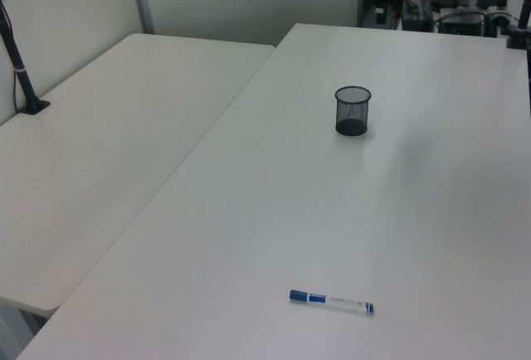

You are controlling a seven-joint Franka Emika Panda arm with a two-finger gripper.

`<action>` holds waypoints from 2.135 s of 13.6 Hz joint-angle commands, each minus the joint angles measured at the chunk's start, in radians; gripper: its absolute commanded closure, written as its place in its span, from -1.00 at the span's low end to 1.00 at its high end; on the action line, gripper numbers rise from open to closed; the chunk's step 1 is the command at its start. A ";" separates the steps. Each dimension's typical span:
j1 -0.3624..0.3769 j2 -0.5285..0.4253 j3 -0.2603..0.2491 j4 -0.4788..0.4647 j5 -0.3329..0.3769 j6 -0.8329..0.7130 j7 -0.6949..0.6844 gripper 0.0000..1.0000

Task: Insert the marker
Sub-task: 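Start moving the open gripper from rest toward the blue-capped marker, then move the open gripper over the marker and lower it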

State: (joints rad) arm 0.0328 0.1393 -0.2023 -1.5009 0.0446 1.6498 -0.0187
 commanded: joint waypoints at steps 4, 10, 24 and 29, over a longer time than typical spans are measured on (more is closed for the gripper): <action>0.010 0.005 0.009 -0.035 0.067 -0.004 -0.027 -1.00; 0.084 0.049 0.017 -0.027 0.095 0.030 -0.089 -1.00; 0.728 0.284 0.017 -0.013 0.100 0.321 0.474 -1.00; 0.782 0.376 0.017 -0.010 0.104 0.468 0.568 -1.00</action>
State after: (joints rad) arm 0.8030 0.4862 -0.1678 -1.5212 0.1455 2.0553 0.5098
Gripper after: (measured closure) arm 0.000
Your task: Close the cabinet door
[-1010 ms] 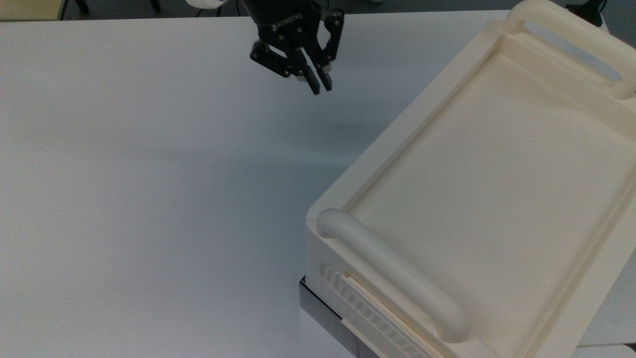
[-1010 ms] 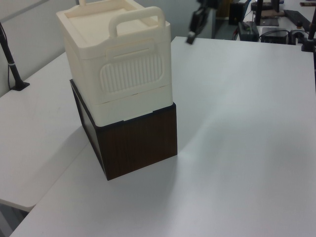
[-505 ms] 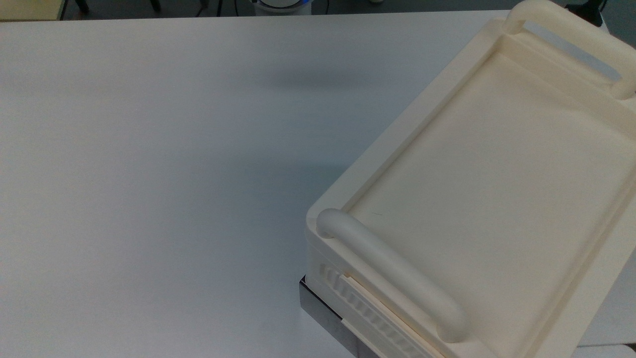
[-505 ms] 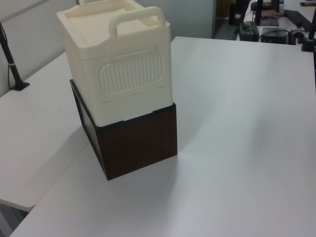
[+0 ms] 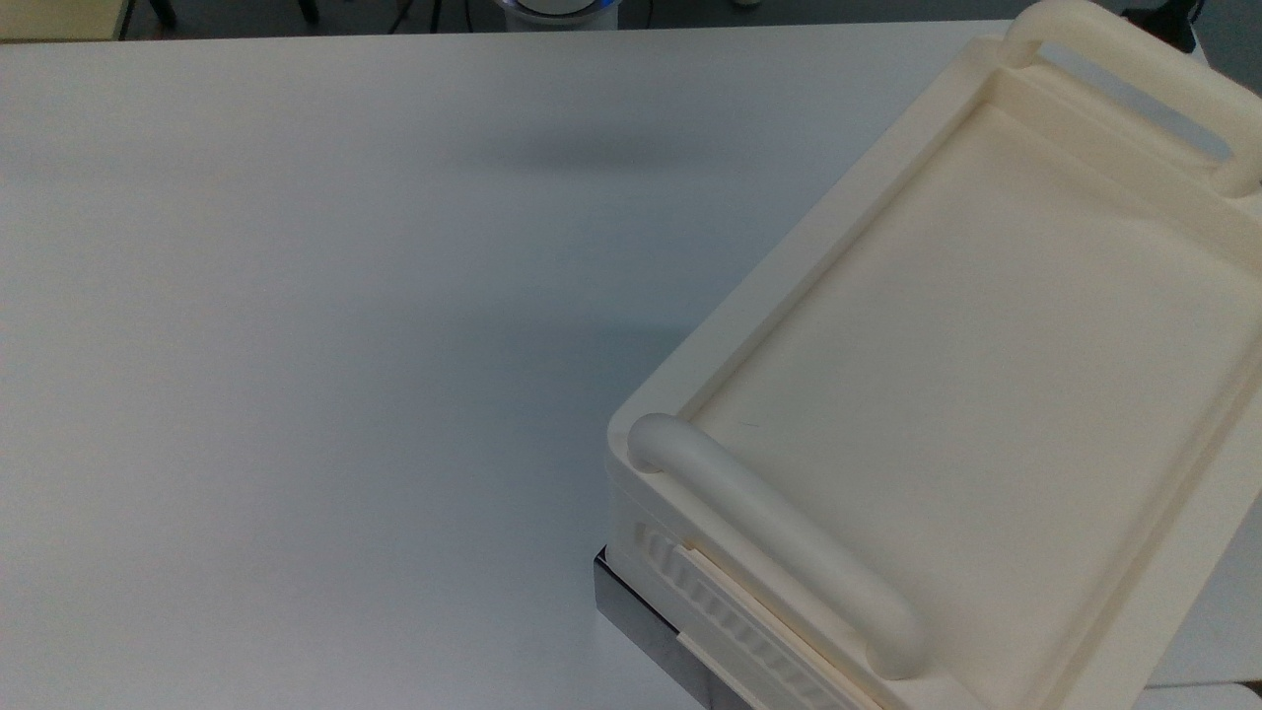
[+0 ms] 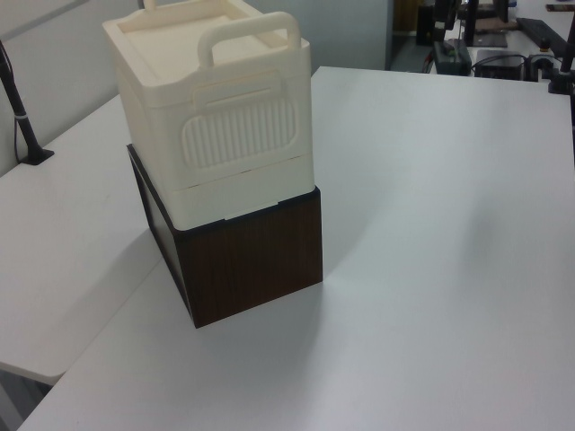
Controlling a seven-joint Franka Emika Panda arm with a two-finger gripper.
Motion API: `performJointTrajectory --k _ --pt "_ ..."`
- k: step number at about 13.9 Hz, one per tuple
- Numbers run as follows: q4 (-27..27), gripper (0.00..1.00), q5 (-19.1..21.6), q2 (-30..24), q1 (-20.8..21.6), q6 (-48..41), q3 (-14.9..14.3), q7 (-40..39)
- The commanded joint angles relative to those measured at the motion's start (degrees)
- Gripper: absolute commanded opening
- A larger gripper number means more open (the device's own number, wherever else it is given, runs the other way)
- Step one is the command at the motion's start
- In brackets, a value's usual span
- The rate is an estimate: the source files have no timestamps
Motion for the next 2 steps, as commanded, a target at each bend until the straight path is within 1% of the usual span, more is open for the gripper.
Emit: performJointTrajectory --k 1,2 --pt "-1.21 1.0 -1.19 -0.15 1.59 3.11 -0.65 2.93" --pt "-1.21 1.0 -1.19 -0.14 1.68 3.37 -0.65 3.02"
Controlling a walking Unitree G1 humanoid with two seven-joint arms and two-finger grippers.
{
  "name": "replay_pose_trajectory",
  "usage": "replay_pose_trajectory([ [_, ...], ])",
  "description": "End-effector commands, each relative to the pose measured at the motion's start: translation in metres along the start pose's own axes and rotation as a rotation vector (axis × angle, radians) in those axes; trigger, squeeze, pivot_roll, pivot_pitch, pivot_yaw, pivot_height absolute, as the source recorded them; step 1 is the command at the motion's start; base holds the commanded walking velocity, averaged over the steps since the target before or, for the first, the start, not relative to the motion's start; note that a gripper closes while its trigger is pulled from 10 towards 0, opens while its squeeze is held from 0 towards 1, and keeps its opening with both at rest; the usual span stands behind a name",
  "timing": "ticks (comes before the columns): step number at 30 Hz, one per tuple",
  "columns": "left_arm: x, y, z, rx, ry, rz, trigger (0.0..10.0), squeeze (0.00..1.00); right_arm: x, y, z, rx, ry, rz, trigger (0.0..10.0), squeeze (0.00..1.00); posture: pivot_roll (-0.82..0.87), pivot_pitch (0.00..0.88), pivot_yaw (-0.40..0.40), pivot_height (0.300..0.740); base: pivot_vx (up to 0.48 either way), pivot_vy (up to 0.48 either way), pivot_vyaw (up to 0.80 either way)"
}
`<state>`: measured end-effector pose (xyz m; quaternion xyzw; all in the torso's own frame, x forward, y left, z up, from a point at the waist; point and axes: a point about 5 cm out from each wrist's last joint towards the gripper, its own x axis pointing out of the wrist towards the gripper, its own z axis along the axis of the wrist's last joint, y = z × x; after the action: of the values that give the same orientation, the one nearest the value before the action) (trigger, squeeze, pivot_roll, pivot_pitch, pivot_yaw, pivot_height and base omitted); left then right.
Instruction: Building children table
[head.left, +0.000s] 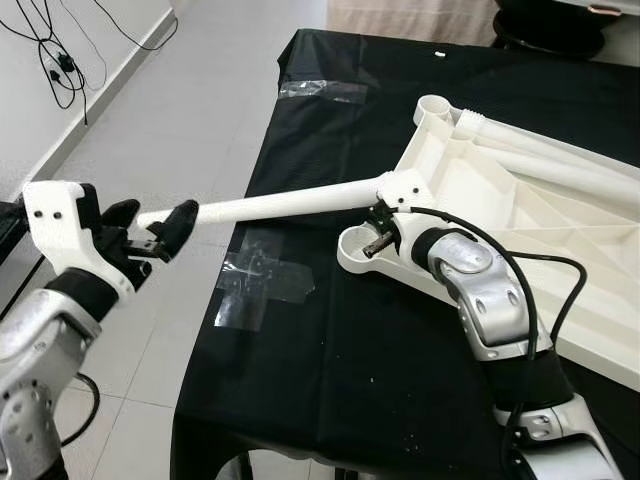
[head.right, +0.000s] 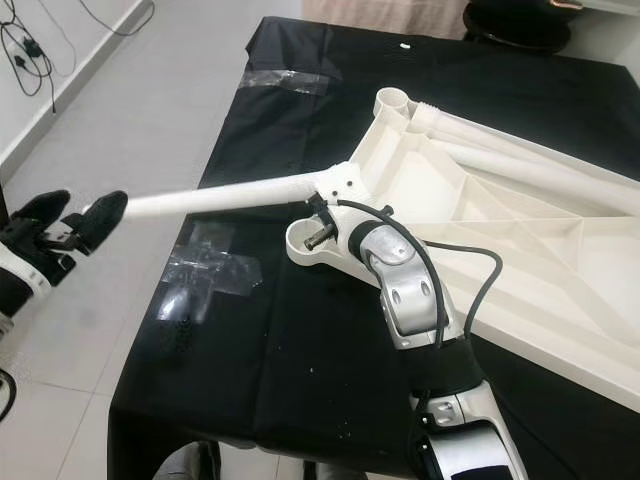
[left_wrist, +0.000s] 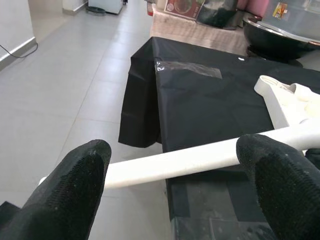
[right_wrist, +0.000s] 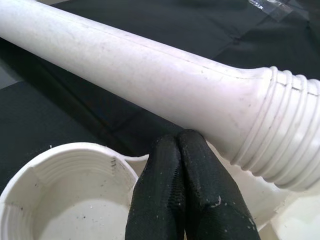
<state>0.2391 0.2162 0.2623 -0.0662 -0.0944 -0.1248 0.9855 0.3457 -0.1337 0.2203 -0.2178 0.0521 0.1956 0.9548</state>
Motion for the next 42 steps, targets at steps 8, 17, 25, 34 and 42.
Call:
replay_pose_trajectory([
  [8, 0.007, -0.002, -0.004, 0.336, 0.136, -0.159, 10.0, 0.00, -0.001, -0.006, -0.007, -0.007, 0.054, -0.029, 10.0, 0.00, 0.07, 0.247, -0.089, 0.740, 0.000, 0.000, 0.00],
  [17, 0.042, 0.008, 0.004, 0.662, 0.182, -0.337, 10.0, 0.00, -0.001, -0.007, -0.005, -0.004, 0.048, -0.041, 10.0, 0.00, 0.06, 0.248, -0.083, 0.740, 0.000, 0.000, 0.00],
  [25, 0.075, 0.012, 0.004, 0.709, 0.172, -0.418, 10.0, 0.00, -0.004, -0.008, -0.004, -0.001, 0.051, -0.049, 10.0, 0.00, 0.05, 0.255, -0.081, 0.740, 0.000, 0.000, 0.00],
  [34, 0.111, 0.015, -0.032, 0.610, 0.302, -0.625, 10.0, 0.00, -0.014, -0.013, -0.003, 0.001, 0.059, -0.068, 10.0, 0.00, -0.01, 0.287, -0.073, 0.740, 0.000, 0.000, 0.00],
  [42, 0.132, 0.002, -0.038, 0.661, 0.333, -0.754, 10.0, 0.00, -0.027, -0.017, -0.002, 0.007, 0.071, -0.093, 10.0, 0.00, -0.05, 0.335, -0.055, 0.740, 0.000, 0.000, 0.00],
])
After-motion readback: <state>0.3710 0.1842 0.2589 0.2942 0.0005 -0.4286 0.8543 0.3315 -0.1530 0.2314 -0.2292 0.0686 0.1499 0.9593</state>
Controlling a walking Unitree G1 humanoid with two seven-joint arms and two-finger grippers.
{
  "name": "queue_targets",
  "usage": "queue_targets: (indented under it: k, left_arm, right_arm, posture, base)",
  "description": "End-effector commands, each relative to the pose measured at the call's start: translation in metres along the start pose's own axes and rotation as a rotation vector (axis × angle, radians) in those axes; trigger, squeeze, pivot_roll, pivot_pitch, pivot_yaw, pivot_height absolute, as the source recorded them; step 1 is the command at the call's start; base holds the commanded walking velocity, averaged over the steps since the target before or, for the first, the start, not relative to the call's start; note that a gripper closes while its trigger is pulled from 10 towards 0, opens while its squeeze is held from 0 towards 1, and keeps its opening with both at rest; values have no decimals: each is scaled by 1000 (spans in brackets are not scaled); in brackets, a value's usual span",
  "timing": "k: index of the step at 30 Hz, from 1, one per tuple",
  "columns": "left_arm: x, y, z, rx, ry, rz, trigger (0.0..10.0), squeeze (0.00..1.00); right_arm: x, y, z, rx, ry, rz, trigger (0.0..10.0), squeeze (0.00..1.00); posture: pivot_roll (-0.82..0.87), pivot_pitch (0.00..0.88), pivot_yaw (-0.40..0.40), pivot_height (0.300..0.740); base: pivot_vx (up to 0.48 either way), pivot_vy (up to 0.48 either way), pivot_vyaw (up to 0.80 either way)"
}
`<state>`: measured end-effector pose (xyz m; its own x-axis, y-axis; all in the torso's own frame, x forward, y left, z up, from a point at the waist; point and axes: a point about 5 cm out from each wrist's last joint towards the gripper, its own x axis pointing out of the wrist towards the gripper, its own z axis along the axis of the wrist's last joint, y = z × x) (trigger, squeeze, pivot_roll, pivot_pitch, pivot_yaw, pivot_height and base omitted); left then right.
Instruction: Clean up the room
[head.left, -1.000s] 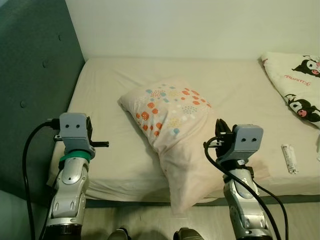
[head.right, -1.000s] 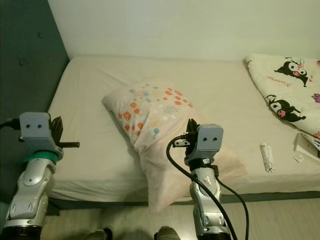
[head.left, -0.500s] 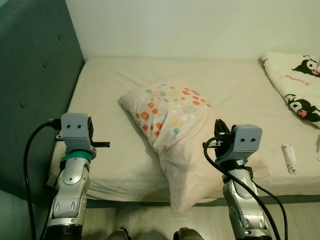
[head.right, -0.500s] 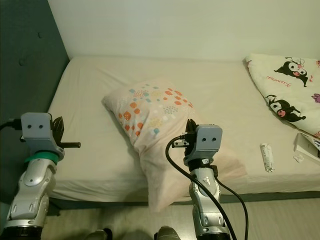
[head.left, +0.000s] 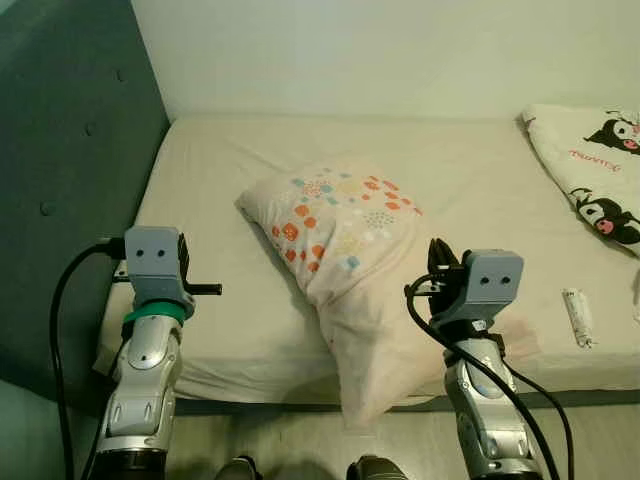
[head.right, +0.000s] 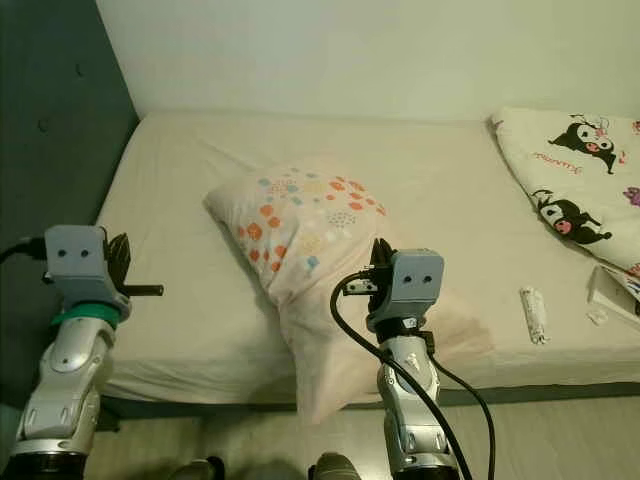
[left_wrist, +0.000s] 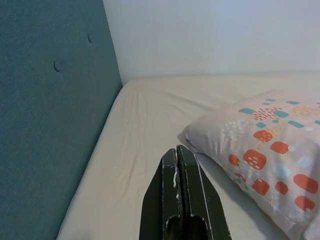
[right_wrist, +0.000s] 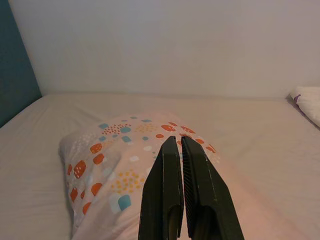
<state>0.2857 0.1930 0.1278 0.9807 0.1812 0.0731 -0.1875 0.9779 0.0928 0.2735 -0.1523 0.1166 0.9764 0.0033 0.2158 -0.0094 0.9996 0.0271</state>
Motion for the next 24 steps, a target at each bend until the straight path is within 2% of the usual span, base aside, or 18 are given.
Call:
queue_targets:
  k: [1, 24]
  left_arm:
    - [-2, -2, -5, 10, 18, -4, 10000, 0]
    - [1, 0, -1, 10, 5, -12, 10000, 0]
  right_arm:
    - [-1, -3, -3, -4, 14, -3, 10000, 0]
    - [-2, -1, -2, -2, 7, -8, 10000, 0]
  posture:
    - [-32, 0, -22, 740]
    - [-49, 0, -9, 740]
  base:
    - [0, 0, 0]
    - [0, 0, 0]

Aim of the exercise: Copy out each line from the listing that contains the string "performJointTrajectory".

The answer:
Motion API: `performJointTrajectory --k _ --pt "_ ..."`
Emit: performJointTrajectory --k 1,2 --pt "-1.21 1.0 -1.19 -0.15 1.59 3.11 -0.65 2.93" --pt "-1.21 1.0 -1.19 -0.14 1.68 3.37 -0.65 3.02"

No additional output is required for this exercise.